== EXERCISE GOAL ==
Pictures aside, repeat every entry exactly.

== MATERIALS PROVIDED ==
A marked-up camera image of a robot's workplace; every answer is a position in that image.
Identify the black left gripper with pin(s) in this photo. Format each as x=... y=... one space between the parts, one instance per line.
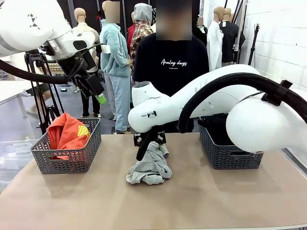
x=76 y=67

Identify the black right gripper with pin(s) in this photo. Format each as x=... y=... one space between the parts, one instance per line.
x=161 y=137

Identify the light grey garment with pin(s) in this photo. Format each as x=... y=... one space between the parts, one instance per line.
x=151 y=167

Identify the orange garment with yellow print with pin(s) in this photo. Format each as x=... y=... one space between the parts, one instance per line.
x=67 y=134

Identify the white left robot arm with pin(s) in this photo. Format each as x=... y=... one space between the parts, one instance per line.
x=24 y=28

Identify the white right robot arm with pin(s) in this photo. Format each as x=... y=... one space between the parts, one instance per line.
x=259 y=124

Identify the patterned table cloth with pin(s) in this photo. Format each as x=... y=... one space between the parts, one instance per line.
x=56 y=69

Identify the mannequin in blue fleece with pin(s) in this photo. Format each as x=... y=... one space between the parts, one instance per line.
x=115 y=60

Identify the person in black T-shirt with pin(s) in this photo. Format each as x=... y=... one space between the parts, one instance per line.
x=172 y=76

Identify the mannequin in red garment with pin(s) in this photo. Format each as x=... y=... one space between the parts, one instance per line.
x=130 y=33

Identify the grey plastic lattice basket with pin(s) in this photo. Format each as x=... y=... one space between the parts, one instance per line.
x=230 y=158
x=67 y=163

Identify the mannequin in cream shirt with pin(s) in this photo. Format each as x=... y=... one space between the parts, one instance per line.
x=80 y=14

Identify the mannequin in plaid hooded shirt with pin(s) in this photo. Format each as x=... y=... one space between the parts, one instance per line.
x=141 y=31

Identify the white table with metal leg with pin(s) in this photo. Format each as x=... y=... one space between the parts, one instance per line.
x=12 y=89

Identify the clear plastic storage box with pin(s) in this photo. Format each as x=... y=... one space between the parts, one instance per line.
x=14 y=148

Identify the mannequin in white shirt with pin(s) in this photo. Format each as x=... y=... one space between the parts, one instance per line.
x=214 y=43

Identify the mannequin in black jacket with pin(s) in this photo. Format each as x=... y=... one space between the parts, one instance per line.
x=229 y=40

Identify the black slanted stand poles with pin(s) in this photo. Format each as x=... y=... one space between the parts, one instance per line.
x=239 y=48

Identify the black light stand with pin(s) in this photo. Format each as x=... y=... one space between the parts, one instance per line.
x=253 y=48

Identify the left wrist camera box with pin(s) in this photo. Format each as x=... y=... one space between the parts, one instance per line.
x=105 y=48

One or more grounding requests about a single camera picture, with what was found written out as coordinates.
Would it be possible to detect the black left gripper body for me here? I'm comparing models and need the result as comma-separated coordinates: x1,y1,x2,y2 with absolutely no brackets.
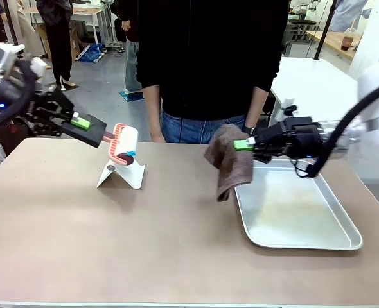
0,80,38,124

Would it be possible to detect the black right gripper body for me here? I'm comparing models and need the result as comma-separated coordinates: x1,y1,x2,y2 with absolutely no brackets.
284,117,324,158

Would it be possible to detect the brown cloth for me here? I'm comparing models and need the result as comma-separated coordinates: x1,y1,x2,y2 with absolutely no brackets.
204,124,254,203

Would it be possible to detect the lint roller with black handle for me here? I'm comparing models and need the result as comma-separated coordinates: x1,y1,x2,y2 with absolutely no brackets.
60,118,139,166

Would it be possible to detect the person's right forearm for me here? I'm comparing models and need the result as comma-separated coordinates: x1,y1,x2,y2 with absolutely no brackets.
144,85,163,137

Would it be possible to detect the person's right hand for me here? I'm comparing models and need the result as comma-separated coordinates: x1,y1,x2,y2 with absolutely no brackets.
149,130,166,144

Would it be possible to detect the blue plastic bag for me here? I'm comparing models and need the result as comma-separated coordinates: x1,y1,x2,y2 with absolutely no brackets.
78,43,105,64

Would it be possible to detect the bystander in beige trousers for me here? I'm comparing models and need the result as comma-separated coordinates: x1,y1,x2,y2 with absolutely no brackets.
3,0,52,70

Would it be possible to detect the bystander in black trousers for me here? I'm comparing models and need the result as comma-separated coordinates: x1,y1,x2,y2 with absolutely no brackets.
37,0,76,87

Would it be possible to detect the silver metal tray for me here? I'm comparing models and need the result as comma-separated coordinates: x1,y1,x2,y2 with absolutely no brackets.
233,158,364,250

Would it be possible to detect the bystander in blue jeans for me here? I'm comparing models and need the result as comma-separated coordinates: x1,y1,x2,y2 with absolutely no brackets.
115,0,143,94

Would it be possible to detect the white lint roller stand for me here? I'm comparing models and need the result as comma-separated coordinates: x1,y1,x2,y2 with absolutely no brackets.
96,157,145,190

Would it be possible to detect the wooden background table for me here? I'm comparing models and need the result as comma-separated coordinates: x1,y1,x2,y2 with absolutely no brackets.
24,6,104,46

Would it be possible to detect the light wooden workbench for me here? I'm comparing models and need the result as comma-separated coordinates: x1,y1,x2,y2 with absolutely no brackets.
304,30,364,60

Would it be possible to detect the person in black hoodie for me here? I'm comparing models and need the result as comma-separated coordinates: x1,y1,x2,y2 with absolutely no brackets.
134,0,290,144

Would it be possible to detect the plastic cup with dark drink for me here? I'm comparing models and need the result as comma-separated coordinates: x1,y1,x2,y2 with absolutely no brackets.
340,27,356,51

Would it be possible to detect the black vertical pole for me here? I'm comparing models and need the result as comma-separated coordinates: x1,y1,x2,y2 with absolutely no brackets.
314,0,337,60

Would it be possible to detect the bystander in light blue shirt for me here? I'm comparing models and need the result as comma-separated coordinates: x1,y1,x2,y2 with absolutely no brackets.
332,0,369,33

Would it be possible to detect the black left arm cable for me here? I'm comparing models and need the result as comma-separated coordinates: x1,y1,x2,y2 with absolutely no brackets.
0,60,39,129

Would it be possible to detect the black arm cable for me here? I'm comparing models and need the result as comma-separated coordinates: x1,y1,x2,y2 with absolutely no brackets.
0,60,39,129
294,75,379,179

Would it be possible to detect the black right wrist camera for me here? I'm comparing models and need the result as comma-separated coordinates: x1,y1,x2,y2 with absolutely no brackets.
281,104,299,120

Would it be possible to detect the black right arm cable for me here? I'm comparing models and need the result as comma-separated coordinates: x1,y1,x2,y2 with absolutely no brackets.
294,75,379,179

== RESULT OF THE EXERCISE ==
A marked-up camera image of a robot's workplace; every answer is a position in that image.
Identify the black left gripper with pin(s) in this photo. Format each as x=... y=... one space between the parts, one instance per line.
x=76 y=67

Identify the black right gripper with pin(s) in this photo. Format each as x=... y=... one space between the parts, one instance per line.
x=161 y=137

Identify the light grey garment with pin(s) in this photo. Format each as x=... y=... one space between the parts, one instance per line.
x=151 y=167

Identify the orange garment with yellow print with pin(s) in this photo. Format each as x=... y=... one space between the parts, one instance per line.
x=67 y=134

Identify the white left robot arm with pin(s) in this photo. Format each as x=... y=... one space between the parts, one instance per line.
x=24 y=28

Identify the white right robot arm with pin(s) in this photo. Format each as x=... y=... one space between the parts, one instance per line.
x=259 y=124

Identify the patterned table cloth with pin(s) in this photo. Format each as x=... y=... one space between the parts, one instance per line.
x=56 y=69

Identify the mannequin in blue fleece with pin(s) in this photo. Format each as x=... y=... one space between the parts, one instance per line.
x=115 y=60

Identify the person in black T-shirt with pin(s) in this photo. Format each as x=... y=... one space between the parts, one instance per line.
x=172 y=76

Identify the mannequin in red garment with pin(s) in this photo. Format each as x=... y=... one space between the parts, one instance per line.
x=130 y=33

Identify the grey plastic lattice basket with pin(s) in this photo. Format each as x=... y=... one space between the parts, one instance per line.
x=230 y=158
x=67 y=163

Identify the mannequin in cream shirt with pin(s) in this photo. Format each as x=... y=... one space between the parts, one instance per line.
x=80 y=14

Identify the mannequin in plaid hooded shirt with pin(s) in this photo. Format each as x=... y=... one space between the parts, one instance per line.
x=141 y=31

Identify the white table with metal leg with pin(s) in this photo. Format each as x=... y=... one space between the parts, one instance per line.
x=12 y=89

Identify the clear plastic storage box with pin(s) in this photo. Format each as x=... y=... one space between the parts, one instance per line.
x=14 y=148

Identify the mannequin in white shirt with pin(s) in this photo. Format each as x=... y=... one space between the parts, one instance per line.
x=214 y=43

Identify the mannequin in black jacket with pin(s) in this photo. Format each as x=... y=... one space between the parts, one instance per line.
x=229 y=40

Identify the black slanted stand poles with pin(s) in this photo. Format each as x=... y=... one space between the parts, one instance per line.
x=239 y=48

Identify the black light stand with pin(s) in this photo. Format each as x=... y=... one space between the parts, one instance per line.
x=253 y=48

Identify the left wrist camera box with pin(s) in this photo. Format each as x=... y=... one space between the parts, one instance per line.
x=105 y=48

One or more grounding requests about a single camera picture, with what was found written out as coordinates.
Would it be possible to detect the black left gripper body for me here? I'm comparing models and need the result as comma-separated coordinates: x1,y1,x2,y2 with absolutely no brackets.
0,80,38,124

Would it be possible to detect the black right gripper body for me here? I'm comparing models and need the result as comma-separated coordinates: x1,y1,x2,y2 with absolutely no brackets.
284,117,324,158

Would it be possible to detect the brown cloth for me here? I'm comparing models and need the result as comma-separated coordinates: x1,y1,x2,y2 with absolutely no brackets.
204,124,254,203

Would it be possible to detect the lint roller with black handle for me here? I'm comparing models and need the result as comma-separated coordinates: x1,y1,x2,y2 with absolutely no brackets.
60,118,139,166

Would it be possible to detect the person's right forearm for me here? I'm comparing models and need the result as comma-separated coordinates: x1,y1,x2,y2 with absolutely no brackets.
144,85,163,137

Would it be possible to detect the person's right hand for me here? I'm comparing models and need the result as comma-separated coordinates: x1,y1,x2,y2 with absolutely no brackets.
149,130,166,144

Would it be possible to detect the blue plastic bag for me here? I'm comparing models and need the result as comma-separated coordinates: x1,y1,x2,y2 with absolutely no brackets.
78,43,105,64

Would it be possible to detect the bystander in beige trousers for me here? I'm comparing models and need the result as comma-separated coordinates: x1,y1,x2,y2 with absolutely no brackets.
3,0,52,70

Would it be possible to detect the bystander in black trousers for me here? I'm comparing models and need the result as comma-separated coordinates: x1,y1,x2,y2 with absolutely no brackets.
37,0,76,87

Would it be possible to detect the silver metal tray for me here? I'm comparing models and need the result as comma-separated coordinates: x1,y1,x2,y2 with absolutely no brackets.
233,158,364,250

Would it be possible to detect the bystander in blue jeans for me here? I'm comparing models and need the result as comma-separated coordinates: x1,y1,x2,y2 with absolutely no brackets.
115,0,143,94

Would it be possible to detect the white lint roller stand for me here? I'm comparing models and need the result as comma-separated coordinates: x1,y1,x2,y2 with absolutely no brackets.
96,157,145,190

Would it be possible to detect the wooden background table for me here? I'm comparing models and need the result as comma-separated coordinates: x1,y1,x2,y2 with absolutely no brackets.
24,6,104,46

Would it be possible to detect the light wooden workbench for me here? I'm comparing models and need the result as comma-separated coordinates: x1,y1,x2,y2 with absolutely no brackets.
304,30,364,60

Would it be possible to detect the person in black hoodie for me here? I'm comparing models and need the result as comma-separated coordinates: x1,y1,x2,y2 with absolutely no brackets.
134,0,290,144

Would it be possible to detect the plastic cup with dark drink for me here? I'm comparing models and need the result as comma-separated coordinates: x1,y1,x2,y2 with absolutely no brackets.
340,27,356,51

Would it be possible to detect the black vertical pole for me here? I'm comparing models and need the result as comma-separated coordinates: x1,y1,x2,y2 with absolutely no brackets.
314,0,337,60

Would it be possible to detect the bystander in light blue shirt for me here? I'm comparing models and need the result as comma-separated coordinates: x1,y1,x2,y2 with absolutely no brackets.
332,0,369,33

Would it be possible to detect the black left arm cable for me here? I'm comparing models and need the result as comma-separated coordinates: x1,y1,x2,y2 with absolutely no brackets.
0,60,39,129

Would it be possible to detect the black arm cable for me here? I'm comparing models and need the result as comma-separated coordinates: x1,y1,x2,y2 with absolutely no brackets.
0,60,39,129
294,75,379,179

Would it be possible to detect the black right wrist camera for me here? I'm comparing models and need the result as comma-separated coordinates: x1,y1,x2,y2 with absolutely no brackets.
281,104,299,120

Would it be possible to detect the black right arm cable for me here? I'm comparing models and need the result as comma-separated coordinates: x1,y1,x2,y2 with absolutely no brackets.
294,75,379,179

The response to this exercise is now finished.